Epigenetic integrity is critical for many eukaryotic cellular processes. An important question is how different epigenetic regulators control development and influence disease. Lysine acetyltransferase 8 (KAT8) is critical for acetylation of histone H4 at lysine 16 (H4K16), an evolutionarily conserved epigenetic mark. It is unclear what roles KAT8 plays in cerebral development and human disease. Here, we report that cerebrum-specific knockout mice displayed cerebral hypoplasia in the neocortex and hippocampus, along with improper neural stem and progenitor cell (NSPC) development. Mutant cerebrocortical neuroepithelia exhibited faulty proliferation, aberrant neurogenesis, massive apoptosis, and scant H4K16 propionylation. Mutant NSPCs formed poor neurospheres, and pharmacological KAT8 inhibition abolished neurosphere formation. Moreover, we describe KAT8 variants in 9 patients with intellectual disability, seizures, autism, dysmorphisms, and other anomalies. The variants altered chromobarrel and catalytic domains of KAT8, thereby impairing nucleosomal H4K16 acetylation. Valproate was effective for treating epilepsy in at least 2 of the individuals. This study uncovers a critical role of KAT8 in cerebral and NSPC development, identifies 9 individuals with KAT8 variants, and links deficient H4K16 acylation directly to intellectual disability, epilepsy, and other developmental anomalies.

中文翻译：

---

赖氨酸乙酰转移酶8与大脑发育和综合征性智力障碍有关

表观遗传完整性对于许多真核细胞过程至关重要。

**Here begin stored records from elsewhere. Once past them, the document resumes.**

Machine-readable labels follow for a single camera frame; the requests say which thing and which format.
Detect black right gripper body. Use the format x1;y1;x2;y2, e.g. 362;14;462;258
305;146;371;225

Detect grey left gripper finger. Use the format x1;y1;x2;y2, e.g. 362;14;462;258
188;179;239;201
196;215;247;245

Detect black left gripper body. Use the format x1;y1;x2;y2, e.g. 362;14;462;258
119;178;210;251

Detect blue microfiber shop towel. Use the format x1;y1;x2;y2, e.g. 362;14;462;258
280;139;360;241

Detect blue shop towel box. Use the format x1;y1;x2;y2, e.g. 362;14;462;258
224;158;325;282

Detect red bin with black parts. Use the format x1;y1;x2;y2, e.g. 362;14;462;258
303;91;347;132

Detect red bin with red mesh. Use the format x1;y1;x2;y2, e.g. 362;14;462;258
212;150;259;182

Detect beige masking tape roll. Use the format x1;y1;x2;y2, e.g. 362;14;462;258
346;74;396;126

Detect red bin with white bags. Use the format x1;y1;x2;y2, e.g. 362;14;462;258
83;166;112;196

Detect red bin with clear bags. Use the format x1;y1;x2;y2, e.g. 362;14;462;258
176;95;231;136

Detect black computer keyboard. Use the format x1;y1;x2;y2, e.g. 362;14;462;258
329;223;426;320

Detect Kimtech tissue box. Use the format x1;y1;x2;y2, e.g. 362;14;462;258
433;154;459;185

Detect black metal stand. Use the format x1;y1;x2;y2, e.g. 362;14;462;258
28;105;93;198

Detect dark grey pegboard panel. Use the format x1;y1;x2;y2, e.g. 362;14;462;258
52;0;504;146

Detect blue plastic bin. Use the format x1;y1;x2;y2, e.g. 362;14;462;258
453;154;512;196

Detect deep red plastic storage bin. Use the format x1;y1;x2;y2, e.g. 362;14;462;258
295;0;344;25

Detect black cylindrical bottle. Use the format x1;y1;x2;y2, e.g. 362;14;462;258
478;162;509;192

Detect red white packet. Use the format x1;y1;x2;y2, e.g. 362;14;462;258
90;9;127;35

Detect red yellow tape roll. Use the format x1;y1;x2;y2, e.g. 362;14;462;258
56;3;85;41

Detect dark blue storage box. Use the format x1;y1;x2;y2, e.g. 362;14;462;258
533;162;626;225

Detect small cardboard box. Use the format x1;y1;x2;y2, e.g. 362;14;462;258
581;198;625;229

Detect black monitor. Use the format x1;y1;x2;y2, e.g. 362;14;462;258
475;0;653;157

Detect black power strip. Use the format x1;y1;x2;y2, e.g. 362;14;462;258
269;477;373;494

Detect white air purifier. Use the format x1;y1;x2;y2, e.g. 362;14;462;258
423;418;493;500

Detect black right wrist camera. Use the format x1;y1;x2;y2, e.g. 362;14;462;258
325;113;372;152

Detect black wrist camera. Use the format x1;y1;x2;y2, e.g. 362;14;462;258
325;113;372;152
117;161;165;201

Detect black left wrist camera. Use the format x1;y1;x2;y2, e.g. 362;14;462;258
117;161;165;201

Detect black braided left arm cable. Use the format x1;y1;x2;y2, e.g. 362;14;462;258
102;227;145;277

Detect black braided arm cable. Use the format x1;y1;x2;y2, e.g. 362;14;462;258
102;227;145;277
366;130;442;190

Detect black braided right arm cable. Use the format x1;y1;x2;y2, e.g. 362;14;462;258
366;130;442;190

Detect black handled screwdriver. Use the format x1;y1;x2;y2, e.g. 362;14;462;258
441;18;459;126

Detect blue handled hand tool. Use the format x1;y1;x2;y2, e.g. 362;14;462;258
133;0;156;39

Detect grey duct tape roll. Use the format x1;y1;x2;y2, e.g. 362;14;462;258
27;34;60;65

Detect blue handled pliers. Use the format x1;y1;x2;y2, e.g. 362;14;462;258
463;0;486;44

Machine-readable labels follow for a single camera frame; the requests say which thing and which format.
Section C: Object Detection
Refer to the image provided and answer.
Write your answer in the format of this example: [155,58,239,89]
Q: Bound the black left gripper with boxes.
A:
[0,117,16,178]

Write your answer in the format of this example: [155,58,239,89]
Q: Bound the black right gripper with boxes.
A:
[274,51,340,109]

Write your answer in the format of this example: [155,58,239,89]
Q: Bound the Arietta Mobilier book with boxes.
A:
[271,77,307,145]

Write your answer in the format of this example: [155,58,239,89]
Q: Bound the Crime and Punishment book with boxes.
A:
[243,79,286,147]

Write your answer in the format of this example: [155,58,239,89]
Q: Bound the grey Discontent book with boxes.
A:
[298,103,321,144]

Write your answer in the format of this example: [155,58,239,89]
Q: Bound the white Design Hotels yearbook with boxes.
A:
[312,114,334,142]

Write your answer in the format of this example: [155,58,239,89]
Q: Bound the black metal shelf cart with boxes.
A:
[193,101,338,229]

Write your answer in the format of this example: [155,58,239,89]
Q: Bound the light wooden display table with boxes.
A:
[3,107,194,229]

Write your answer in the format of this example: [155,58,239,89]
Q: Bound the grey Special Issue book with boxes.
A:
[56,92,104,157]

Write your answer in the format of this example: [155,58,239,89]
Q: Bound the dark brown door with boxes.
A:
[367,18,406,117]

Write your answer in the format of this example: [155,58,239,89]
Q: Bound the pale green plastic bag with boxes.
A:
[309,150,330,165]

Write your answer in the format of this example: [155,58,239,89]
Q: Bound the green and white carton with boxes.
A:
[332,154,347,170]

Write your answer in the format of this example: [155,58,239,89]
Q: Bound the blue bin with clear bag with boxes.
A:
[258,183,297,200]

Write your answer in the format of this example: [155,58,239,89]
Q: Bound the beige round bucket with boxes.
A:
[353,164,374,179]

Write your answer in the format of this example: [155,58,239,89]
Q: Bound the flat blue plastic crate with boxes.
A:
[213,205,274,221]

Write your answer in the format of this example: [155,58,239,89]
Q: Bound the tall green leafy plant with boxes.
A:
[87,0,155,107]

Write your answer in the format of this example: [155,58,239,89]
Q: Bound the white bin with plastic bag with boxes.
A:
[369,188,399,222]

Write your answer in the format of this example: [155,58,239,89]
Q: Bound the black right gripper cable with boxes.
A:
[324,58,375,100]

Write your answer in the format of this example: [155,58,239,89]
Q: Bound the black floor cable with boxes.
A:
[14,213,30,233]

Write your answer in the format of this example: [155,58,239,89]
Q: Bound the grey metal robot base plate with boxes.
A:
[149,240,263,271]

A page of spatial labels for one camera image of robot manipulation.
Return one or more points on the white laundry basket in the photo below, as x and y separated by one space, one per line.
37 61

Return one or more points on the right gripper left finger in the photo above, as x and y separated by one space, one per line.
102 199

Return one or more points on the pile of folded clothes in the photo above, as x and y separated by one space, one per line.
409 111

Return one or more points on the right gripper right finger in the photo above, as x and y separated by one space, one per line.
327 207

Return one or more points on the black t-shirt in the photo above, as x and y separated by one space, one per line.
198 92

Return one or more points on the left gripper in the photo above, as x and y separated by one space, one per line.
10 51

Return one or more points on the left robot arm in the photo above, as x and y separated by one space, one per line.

一个重要的问题是不同的表观遗传调控因子如何控制发育并影响疾病。赖氨酸乙酰基转移酶8（KAT8）对于组氨酸H4在赖氨酸16（H4K16）处的乙酰化至关重要，赖氨酸16（H4K16）是进化上保守的表观遗传标记。尚不清楚KAT8在脑发育和人类疾病中起什么作用。在这里，我们报告大脑特定的基因敲除小鼠在新皮层和海马显示脑发育不全，以及不正确的神经干细胞和祖细胞（NSPC）的发展。突变的脑皮质神经上皮细胞显示出增殖不良，异常的神经发生，大量的细胞凋亡和少量的H4K16丙酰化。突变的NSPCs形成不良的神经球，而药理性KAT8抑制作用消除了神经球的形成。此外，9名智力残疾，癫痫，自闭症，畸形和其他异常患者中的KAT8变异。这些变体改变了KAT8的染色体桶和催化结构域，从而损害了核小体H4K16乙酰化。丙戊酸盐对至少2个个体有效治疗癫痫。这项研究揭示了KAT8在大脑和NSPC发育中的关键作用，确定了9个具有KAT8变异的个体，并将缺乏的H4K16酰化作用直接与智力障碍，癫痫和其他发育异常联系起来。